At this point, counsels appearing for transgender petitioners interjected and pointed out that their petitioners were disowned by their families at a young age and branding them to be "urban elitist" was wrong and showed an absolute lack of grace.

Union govt sends letter to states

Meanwhile, the Union government on Tuesday filed another petition urging the Supreme Court to make all state governments and union territories parties in the case. “In the absence of notice to the states and union territories on the present issues, the Union government has started the exercise of consultation with all the states, in order to ascertain the views of the states on the said issue,” the affidavit said. It added that a letter has been sent to all states and UTs inviting comments and views on the issue, as it has far reaching implications. 

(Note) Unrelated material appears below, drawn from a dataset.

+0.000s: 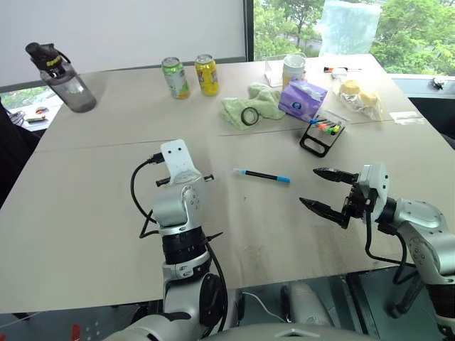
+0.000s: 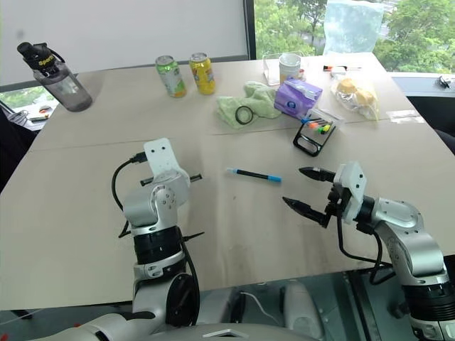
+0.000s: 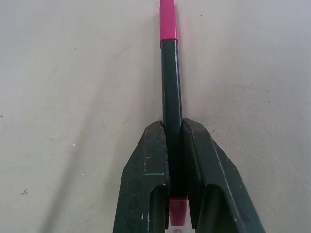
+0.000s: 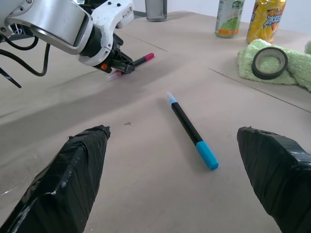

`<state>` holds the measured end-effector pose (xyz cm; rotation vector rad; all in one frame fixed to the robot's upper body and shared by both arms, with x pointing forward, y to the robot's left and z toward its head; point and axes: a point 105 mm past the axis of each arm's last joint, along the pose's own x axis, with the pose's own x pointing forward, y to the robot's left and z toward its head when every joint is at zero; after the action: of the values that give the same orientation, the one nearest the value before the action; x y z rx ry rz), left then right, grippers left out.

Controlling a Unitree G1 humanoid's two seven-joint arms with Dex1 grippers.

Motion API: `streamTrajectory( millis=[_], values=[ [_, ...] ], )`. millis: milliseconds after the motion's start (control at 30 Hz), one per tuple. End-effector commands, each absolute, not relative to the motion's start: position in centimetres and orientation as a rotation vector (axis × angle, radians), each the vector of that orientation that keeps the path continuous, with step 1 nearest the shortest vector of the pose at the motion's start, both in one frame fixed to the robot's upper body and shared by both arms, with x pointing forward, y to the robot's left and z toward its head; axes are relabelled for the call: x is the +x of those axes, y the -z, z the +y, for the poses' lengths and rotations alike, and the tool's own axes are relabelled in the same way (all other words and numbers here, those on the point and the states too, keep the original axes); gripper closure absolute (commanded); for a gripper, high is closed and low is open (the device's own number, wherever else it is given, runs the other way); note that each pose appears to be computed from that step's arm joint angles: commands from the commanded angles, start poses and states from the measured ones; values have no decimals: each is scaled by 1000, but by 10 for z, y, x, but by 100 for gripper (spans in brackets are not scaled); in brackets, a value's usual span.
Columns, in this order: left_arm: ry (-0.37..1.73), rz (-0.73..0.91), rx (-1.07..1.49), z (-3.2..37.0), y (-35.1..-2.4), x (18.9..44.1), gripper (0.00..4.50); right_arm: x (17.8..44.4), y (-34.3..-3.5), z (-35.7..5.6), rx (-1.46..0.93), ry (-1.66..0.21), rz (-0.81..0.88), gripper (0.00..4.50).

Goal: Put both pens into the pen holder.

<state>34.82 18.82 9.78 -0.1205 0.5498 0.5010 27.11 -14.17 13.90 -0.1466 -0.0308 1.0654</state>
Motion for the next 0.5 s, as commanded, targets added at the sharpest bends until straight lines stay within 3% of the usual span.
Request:
streamTrajectory(
  millis=[33,200,267,333,500],
  values=[
    [-626,612,-108,215,-76,328,446,272,-152,-140,-174,-1074,-90,0],
    [-664,452,-142,230,-94,329,446,273,-151,-139,-173,-1077,-90,0],
    [-646,291,-241,234,-111,335,446,273,-151,-139,-172,-1079,-90,0],
    [-494,43,-381,226,-145,344,446,273,-150,-138,-171,-1080,-89,0],
    [-168,-140,-369,194,-172,347,446,272,-151,-137,-166,-1078,-90,0]
  ],
)
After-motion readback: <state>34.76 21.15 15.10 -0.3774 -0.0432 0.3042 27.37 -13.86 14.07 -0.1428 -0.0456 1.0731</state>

As an alternative, it has also sought the court to allow the Union government to finish the consultative process with the states, obtain their views/apprehensions, compile the same and place it on record before the court, and then proceed to adjudication of the matter. In its letter to the states, the Union government has said that a request for states to be parties is under consideration, and if the court didn’t issue a notice to the states, the states will have to expedite their submissions in the matter.